Expositor editorial raises mixed emotions

It is time to bring about meaningful tax ammendments

To the Expositor:

Your editorial in today’s edition (‘Tax evasion slight of hand tarnishes hard work and success,’ November 15, Page 4) raises some interesting issues, not to mention mixed emotions in the public. As you state, there is nothing inherently wrong or evil in anyone working hard; being successful; and amassing personal wealth. The fact that some later go into public life is their own choice and, for some, beneficial to society as a whole. What most are doing or have done to get where they are, is, as you say, perfectly legal under our system.

What does bother a great number of ordinary citizens is that because of their accumulated wealth, they can afford to hire accountants and skilled financial advisers to ferret out “loop holes” in our overly complicated tax system, and, basically, legally hide vast amounts (collectively) from taxation, while the vast majority of the rest of us cannot afford the high priced help and dutifully, either struggle through our tax return reams of paper every year, or pay a tax preparation service to do it for us. Even if some of us could accumulate enough “extra” income to bury offshore, we do not have the expertise to know how.

One major question many have is: are our banks or investment houses not capable of providing an acceptable (while reportable) return to anyone putting their “extra” income with? A second question follows. Why is it so vital that this “extra” income be hidden away from the government of our own country, and taxed fairly, just like everybody else? We allegedly have something called a “progressive income tax” where one’s rate is based on total gross income. The more you earn, the higher your tax rate is. If income is hidden elsewhere, an artificially low gross and untrue income is reported, allowing the individual to shield their money from taxation while the rest of us pay what the system demands. It has nothing to do with working hard anymore, but everything to do with money making more money but paying no tax on it, and producing nothing tangible for society itself. In short, if the income is earned in Canada, Canadian taxes are paid according to your tax bracket.

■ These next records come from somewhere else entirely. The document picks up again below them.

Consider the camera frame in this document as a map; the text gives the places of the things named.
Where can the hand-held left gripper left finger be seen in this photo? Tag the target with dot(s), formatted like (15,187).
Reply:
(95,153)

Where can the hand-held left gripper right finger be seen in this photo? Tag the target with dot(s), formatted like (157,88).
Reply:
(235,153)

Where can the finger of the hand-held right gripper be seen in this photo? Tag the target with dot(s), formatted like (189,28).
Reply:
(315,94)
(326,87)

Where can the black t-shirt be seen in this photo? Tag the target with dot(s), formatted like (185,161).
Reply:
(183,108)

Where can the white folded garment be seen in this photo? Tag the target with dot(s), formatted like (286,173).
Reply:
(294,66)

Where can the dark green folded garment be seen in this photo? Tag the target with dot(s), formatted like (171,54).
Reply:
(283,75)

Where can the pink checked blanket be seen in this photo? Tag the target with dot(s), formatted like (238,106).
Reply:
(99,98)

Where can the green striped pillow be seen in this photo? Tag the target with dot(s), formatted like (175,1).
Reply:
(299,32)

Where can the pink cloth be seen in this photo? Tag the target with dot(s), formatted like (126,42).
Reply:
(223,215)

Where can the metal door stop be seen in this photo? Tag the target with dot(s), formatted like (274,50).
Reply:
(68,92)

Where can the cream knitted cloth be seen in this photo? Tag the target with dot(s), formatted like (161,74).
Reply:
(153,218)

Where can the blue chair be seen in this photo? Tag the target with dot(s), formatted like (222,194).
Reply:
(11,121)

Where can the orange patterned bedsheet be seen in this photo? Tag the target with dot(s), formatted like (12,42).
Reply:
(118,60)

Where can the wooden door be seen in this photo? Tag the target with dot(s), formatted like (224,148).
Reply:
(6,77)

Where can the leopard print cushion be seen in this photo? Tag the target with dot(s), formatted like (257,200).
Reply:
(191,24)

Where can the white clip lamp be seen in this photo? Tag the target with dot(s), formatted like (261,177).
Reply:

Unfortunately, the federal government has known about this for many years, since they created the rules. They know it’s unfair but are afraid to (in some cases) bite the hands that feed them. As with anything, governments move at a snail’s pace to change anything, especially if it effects the already rich and powerful. One need only look south of our borders to see what the frustration of the masses has got them, in the form of the new “president.” They are angry and believed his empty populist promises, and will likely be in for a big disappointment in the end. We can only hope our government will see this and stop talking about meaningful fair tax amendments soon, before we end up in the same leaky, rocking boat.